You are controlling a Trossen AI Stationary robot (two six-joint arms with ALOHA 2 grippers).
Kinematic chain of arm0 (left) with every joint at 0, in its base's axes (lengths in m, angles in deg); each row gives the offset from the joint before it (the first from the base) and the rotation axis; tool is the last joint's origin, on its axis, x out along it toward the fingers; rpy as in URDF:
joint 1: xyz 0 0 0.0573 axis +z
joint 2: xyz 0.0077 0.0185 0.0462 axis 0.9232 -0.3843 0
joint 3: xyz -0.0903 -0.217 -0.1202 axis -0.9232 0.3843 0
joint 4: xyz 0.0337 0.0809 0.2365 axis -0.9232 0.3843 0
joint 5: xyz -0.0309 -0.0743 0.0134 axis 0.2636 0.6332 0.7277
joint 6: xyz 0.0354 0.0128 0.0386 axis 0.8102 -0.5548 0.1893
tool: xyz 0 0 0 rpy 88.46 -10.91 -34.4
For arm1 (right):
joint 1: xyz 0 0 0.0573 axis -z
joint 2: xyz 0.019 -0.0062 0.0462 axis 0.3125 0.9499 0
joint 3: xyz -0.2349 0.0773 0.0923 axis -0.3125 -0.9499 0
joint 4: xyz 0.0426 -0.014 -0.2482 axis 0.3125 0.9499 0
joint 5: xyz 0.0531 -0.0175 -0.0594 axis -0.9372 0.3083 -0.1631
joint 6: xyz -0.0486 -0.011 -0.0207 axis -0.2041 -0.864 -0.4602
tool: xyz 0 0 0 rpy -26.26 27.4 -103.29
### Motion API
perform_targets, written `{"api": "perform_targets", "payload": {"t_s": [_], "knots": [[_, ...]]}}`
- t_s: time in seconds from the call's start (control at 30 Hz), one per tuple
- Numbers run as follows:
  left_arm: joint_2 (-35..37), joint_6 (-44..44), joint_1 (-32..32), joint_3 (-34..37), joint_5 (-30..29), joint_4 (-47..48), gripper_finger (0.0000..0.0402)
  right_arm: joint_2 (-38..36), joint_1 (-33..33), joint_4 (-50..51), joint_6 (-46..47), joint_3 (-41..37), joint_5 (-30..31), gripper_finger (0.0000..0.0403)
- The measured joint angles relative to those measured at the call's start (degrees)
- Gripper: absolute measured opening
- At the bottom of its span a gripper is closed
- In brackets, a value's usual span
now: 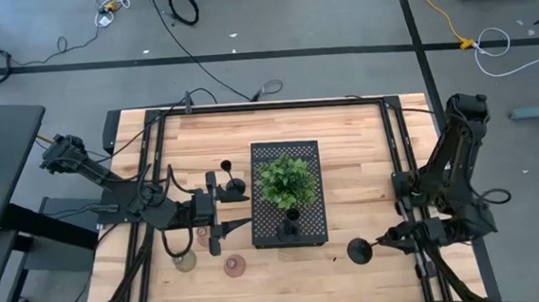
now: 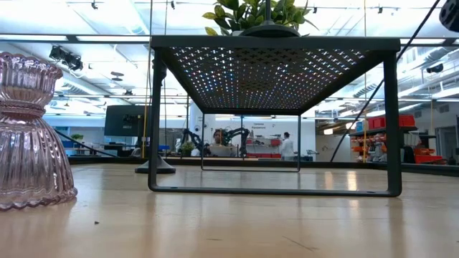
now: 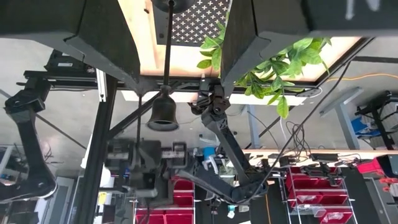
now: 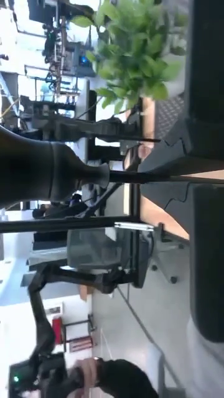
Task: Pick & Place candle stick holders
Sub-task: Align the right black candle holder with the other black candle holder on the shelf
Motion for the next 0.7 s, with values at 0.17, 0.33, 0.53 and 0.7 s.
{"api": "perform_targets", "payload": {"t_s": [0.17,0.33,0.53,0.7], "knots": [[0.0,0.0,0.0,0.0,0.0,0.0,0.0225,0.1,5.6,9.3,4.4,5.5,-0.2,0.0],[0.0,0.1,0.0,0.0,0.0,0.0,0.0225,0.2,13.8,14.1,9.4,8.1,-4.9,0.0],[0.0,0.1,0.0,0.0,0.0,0.1,0.0225,0.8,23.2,17.8,13.7,10.0,-14.0,0.0],[0.0,0.2,0.0,0.0,0.0,1.1,0.0225,3.3,28.4,23.3,16.9,13.4,-19.8,0.0]]}}
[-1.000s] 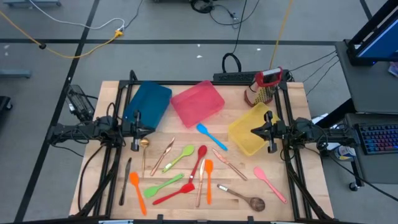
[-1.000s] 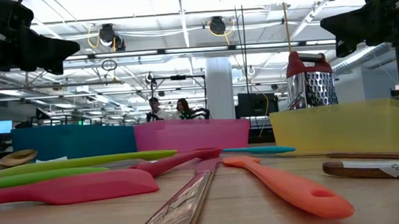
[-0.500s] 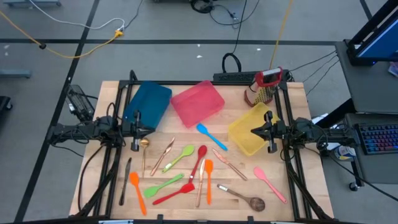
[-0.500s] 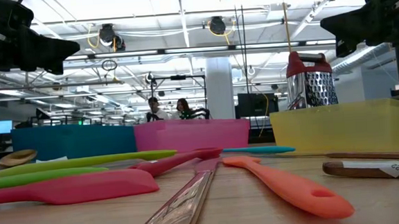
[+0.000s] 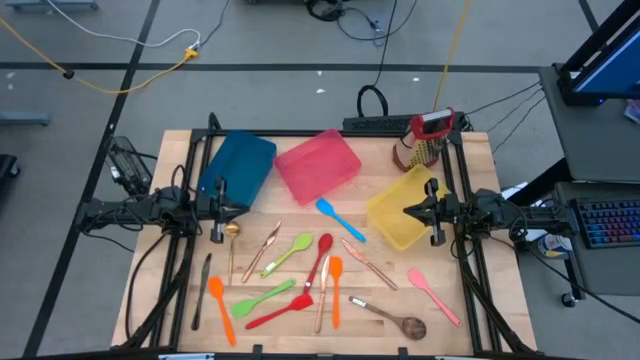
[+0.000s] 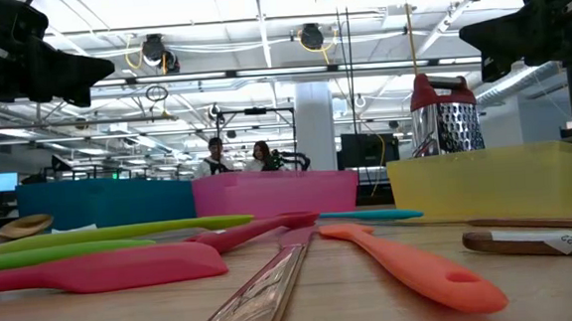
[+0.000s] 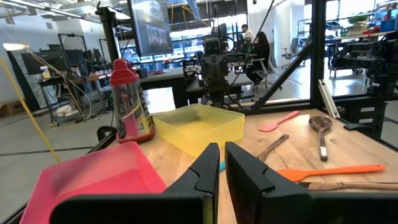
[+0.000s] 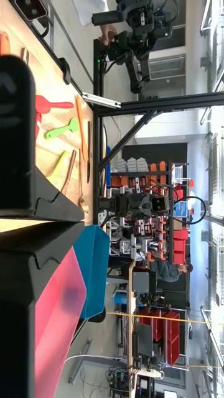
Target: Pick & Place Kitchen Items
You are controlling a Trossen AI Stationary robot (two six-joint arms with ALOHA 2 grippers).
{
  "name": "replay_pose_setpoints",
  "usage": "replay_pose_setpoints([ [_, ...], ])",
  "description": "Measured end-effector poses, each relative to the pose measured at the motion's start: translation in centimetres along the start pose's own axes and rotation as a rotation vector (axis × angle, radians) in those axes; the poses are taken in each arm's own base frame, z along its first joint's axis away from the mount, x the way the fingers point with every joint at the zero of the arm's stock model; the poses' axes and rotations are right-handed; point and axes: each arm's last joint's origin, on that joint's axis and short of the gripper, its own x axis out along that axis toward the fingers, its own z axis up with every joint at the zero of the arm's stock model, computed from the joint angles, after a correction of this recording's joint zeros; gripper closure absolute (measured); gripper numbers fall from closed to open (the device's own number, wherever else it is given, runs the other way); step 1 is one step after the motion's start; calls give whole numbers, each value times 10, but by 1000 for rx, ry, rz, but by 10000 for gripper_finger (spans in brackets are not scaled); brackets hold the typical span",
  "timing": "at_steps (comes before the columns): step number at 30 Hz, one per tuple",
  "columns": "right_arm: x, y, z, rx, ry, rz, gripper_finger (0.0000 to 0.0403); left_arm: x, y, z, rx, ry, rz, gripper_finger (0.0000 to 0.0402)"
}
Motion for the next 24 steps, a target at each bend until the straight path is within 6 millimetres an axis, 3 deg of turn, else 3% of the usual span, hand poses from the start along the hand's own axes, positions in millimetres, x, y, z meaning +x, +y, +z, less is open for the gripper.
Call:
replay_pose_setpoints([
  [24,0,0,0,0,0,0,394,0,0,1,3,-11,1,369],
])
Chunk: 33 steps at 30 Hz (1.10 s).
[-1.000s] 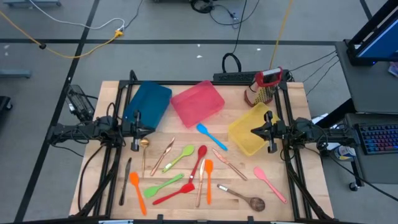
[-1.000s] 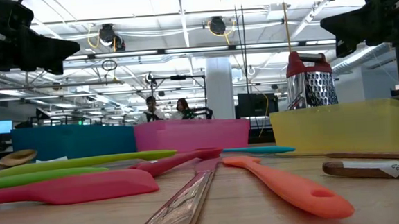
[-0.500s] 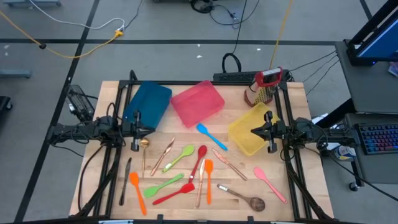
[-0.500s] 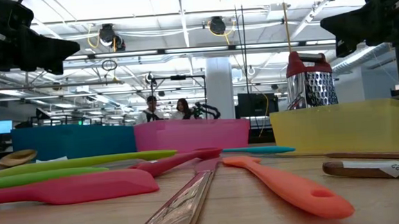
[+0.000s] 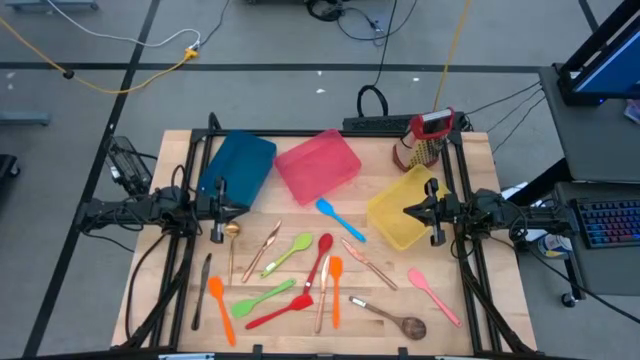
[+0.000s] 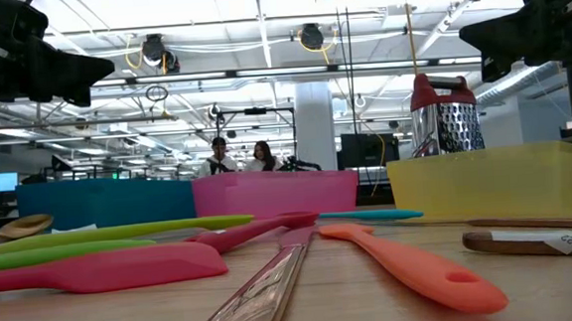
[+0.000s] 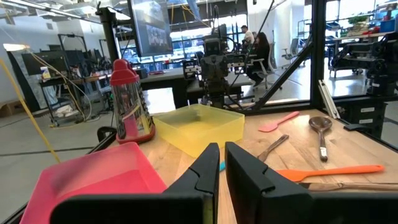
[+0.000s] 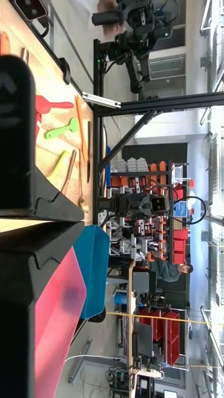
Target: Pick & Place Kitchen Items
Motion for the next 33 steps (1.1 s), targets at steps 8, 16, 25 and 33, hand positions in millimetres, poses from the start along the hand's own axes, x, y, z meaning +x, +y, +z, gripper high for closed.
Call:
replay_pose_setpoints([
  [8,0,0,0,0,0,0,394,-2,3,20,-103,-207,16,369],
  [16,0,0,0,0,0,-1,394,-7,6,36,-72,-378,69,369],
  [25,0,0,0,0,0,0,394,-13,10,63,-94,-407,111,369],
  [33,0,0,0,0,0,0,394,-16,17,105,-29,-232,153,368],
])
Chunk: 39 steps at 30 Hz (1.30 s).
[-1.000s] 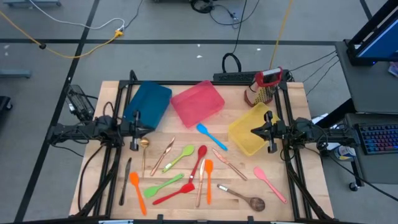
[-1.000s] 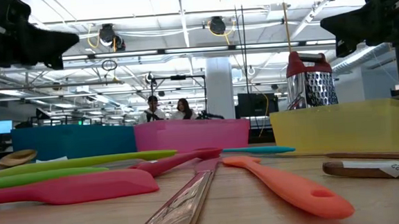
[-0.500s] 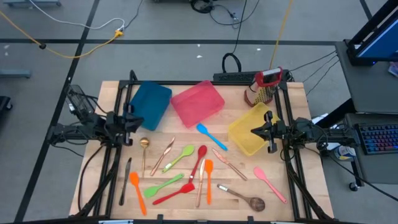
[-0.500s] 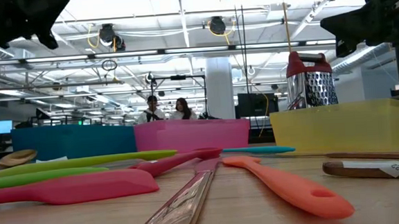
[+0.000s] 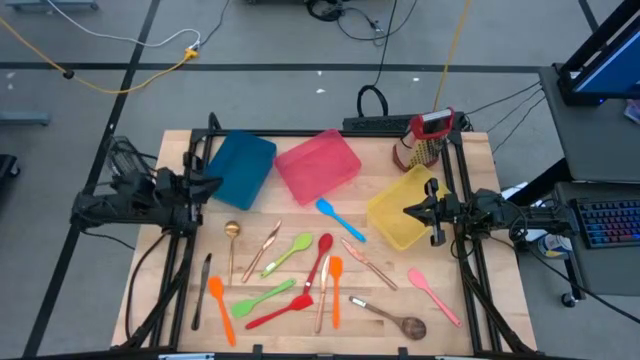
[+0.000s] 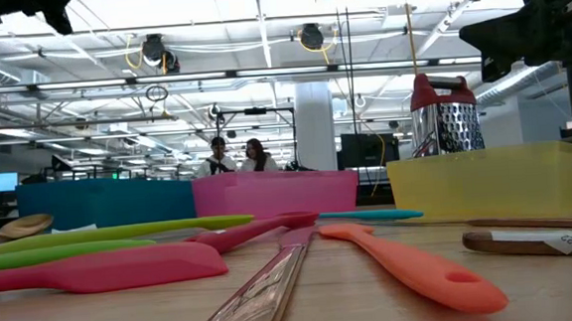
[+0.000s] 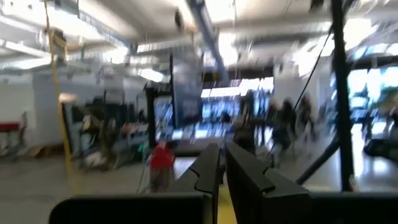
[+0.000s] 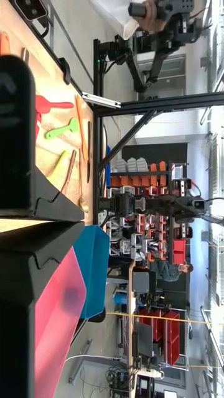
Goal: Pick & Place Kitchen Items
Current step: Put the green spoon into the blue bin
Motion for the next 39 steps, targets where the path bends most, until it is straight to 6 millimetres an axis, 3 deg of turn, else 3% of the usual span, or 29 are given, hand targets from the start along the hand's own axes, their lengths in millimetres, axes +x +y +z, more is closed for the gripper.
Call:
replay_pose_setpoints([
  [4,0,0,0,0,0,0,394,13,1,13,37,89,17,365],
  [8,0,0,0,0,0,0,394,30,-1,19,66,139,10,336],
  [18,0,0,0,0,0,-1,394,57,-5,-2,137,301,34,246],
  [31,0,0,0,0,0,-1,394,64,-6,-8,142,336,65,238],
  [39,0,0,0,0,0,0,394,63,-6,-11,46,356,78,238],
])
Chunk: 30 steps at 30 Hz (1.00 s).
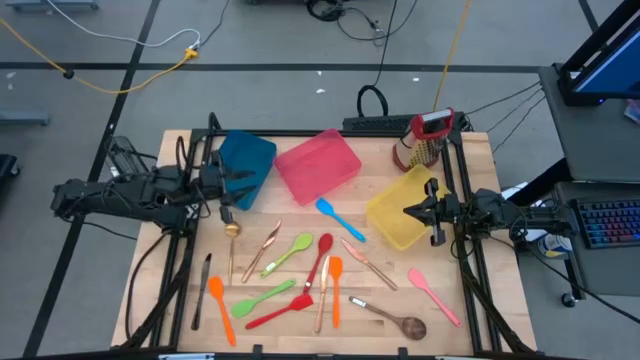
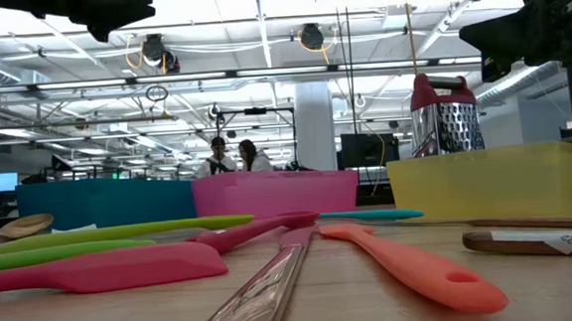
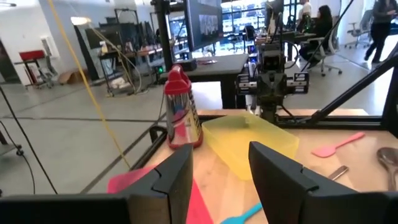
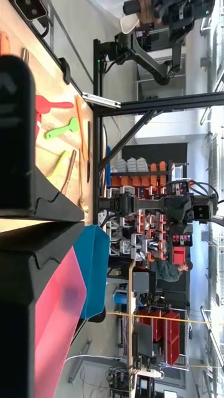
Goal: Pick & Place Kitchen Items
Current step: Put the green spoon into the blue bin
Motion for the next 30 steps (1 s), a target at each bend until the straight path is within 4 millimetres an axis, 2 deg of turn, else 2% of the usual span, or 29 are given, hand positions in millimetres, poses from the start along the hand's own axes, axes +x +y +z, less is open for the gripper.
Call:
replay_pose_setpoints([
  [6,0,0,-1,76,8,0,394,9,-3,-8,4,75,-7,238],
  [14,0,0,0,76,0,0,394,21,-7,-16,28,131,-14,238],
  [24,0,0,4,74,-40,2,394,29,-10,-26,-62,214,-10,238],
  [30,-1,0,12,-31,-128,-4,394,35,-13,-33,-116,270,-15,238],
])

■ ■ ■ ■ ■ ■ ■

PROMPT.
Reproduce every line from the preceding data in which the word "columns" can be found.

RESPONSE TO THIS EXERCISE.
  "timing": "at_steps (comes before the columns): step number at 30 Hz, one per tuple",
  "columns": "right_arm: x, y, z, rx, ry, rz, gripper_finger (0.0000 to 0.0403); left_arm: x, y, z, rx, ry, rz, gripper_finger (0.0000 to 0.0402)"

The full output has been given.